DATA SECTION:

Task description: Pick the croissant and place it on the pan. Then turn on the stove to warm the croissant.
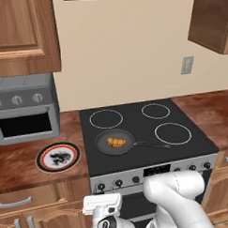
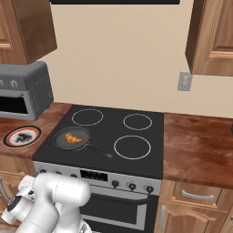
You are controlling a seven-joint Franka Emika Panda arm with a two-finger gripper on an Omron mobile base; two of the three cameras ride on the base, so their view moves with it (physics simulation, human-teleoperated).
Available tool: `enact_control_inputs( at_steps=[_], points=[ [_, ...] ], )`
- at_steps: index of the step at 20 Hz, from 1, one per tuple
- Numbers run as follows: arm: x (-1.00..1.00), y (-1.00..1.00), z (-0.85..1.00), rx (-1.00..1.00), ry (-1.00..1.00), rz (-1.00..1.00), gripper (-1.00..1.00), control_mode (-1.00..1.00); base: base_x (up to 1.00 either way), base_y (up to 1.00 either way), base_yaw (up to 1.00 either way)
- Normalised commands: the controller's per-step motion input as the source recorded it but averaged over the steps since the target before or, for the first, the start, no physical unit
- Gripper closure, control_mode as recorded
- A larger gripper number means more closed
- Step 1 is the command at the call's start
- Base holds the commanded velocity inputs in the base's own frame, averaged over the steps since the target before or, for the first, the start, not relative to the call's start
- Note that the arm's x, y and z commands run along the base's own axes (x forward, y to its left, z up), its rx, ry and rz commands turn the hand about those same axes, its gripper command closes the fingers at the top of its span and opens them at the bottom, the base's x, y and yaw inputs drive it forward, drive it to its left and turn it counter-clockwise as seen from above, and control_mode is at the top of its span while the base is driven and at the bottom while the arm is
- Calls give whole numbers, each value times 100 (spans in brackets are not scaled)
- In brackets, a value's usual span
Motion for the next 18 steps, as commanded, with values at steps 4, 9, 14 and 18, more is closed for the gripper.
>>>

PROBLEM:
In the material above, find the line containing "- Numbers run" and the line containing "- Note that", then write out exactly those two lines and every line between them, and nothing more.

SOLVED EXERCISE:
- Numbers run as follows: arm: x (-1.00..1.00), y (-1.00..1.00), z (-0.85..1.00), rx (-1.00..1.00), ry (-1.00..1.00), rz (-1.00..1.00), gripper (-1.00..1.00), control_mode (-1.00..1.00); base: base_x (up to 1.00 either way), base_y (up to 1.00 either way), base_yaw (up to 1.00 either way)
- Normalised commands: the controller's per-step motion input as the source recorded it but averaged over the steps since the target before or, for the first, the start, no physical unit
- Gripper closure, control_mode as recorded
- A larger gripper number means more closed
- Step 1 is the command at the call's start
- Base holds the commanded velocity inputs in the base's own frame, averaged over the steps since the target before or, for the first, the start, not relative to the call's start
- Note that the arm's x, y and z commands run along the base's own axes (x forward, y to its left, z up), its rx, ry and rz commands turn the hand about those same axes, its gripper command closes the fingers at the top of its span and opens them at the bottom, the base's x, y and yaw inputs drive it forward, drive it to its left and turn it counter-clockwise as seen from above, and control_mode is at the top of its span while the base is driven and at the bottom while the arm is

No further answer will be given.